連載・特集

2019.11.6みすず野

 農村部に暮らし、週末に道沿いの畑で汗を流していると、よく車(大概県外ナンバー)が一時停止し、「この近くに、確かそばの里があると聞いたんですが」「何年か前に農産物直売所で、マツタケを買った記憶がありまして」などと道を聞かれる◆少し前まで農村部の週末は、農道をトラクターや耕運機が行き交い、どこの田畑にも日曜農業に勤しむ人の姿があって、にぎやかだったものだが、いまはしんと静まり返り、数少ない畑人を見つけて車が止まるのである。
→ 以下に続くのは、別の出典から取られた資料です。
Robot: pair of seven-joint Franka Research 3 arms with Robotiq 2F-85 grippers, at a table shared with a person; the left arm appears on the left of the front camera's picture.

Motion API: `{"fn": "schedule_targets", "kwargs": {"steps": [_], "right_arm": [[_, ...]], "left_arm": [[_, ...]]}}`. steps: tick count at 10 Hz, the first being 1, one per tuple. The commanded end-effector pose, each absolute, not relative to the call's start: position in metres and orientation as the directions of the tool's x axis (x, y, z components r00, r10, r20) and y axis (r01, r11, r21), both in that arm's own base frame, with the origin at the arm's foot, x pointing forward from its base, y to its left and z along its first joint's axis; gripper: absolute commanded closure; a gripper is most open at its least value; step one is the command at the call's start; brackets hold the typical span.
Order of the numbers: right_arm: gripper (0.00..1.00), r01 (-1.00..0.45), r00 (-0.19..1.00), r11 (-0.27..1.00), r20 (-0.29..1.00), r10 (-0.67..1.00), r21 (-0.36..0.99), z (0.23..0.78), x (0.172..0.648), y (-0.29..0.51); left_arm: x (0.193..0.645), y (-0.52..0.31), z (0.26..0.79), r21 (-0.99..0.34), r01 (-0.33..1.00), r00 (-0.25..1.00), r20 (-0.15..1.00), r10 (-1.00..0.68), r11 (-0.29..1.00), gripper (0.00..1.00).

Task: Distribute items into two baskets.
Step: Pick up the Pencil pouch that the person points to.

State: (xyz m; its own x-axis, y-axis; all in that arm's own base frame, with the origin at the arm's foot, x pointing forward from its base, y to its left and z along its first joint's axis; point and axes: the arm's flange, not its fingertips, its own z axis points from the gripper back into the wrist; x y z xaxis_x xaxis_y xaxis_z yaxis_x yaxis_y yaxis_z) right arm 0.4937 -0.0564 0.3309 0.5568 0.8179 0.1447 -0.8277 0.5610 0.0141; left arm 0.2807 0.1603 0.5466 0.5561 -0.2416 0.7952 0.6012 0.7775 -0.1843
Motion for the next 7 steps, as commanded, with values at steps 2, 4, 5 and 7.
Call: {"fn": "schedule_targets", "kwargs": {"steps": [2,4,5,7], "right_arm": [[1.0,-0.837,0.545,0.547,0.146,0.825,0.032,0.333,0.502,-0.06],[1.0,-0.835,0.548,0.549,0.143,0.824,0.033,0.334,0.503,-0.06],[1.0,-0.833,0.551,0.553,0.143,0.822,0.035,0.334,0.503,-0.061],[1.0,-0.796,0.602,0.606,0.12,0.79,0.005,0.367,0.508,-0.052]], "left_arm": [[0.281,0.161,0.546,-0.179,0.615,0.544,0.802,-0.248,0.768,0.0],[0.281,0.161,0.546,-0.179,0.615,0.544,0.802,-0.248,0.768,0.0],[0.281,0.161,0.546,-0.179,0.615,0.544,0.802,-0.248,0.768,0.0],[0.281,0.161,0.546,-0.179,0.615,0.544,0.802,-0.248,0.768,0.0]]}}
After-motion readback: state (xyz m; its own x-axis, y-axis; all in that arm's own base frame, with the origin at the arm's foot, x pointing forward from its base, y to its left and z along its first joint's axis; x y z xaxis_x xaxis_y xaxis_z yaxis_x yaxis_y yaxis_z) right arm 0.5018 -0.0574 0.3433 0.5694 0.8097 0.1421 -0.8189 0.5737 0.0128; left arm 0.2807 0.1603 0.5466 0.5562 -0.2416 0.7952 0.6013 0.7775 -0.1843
新そばの話を書こうとして、前置きが長くなってしまった。信州は現在、北海道に次いで全国2位のソバの生産量を誇るが、その歴史も5世紀にさかのぼるくらい古い◆「信州そば」が広まったのは江戸時代。江戸の町のそば屋には「信濃」「更科」「戸隠」といった信州人が始めたと見られる屋号が多かった。浅草では、松本出身の僧の手打ちそばのうまさが評判になったそうだ。いまの季節はまだ「かけ」よりも、「もり」を食べたい◆「もり」のうち「ざる」がいい。「ざる」は、やはり江戸期に深川の店が小型のざるで出し、人気を呼んで今日に至るらしい。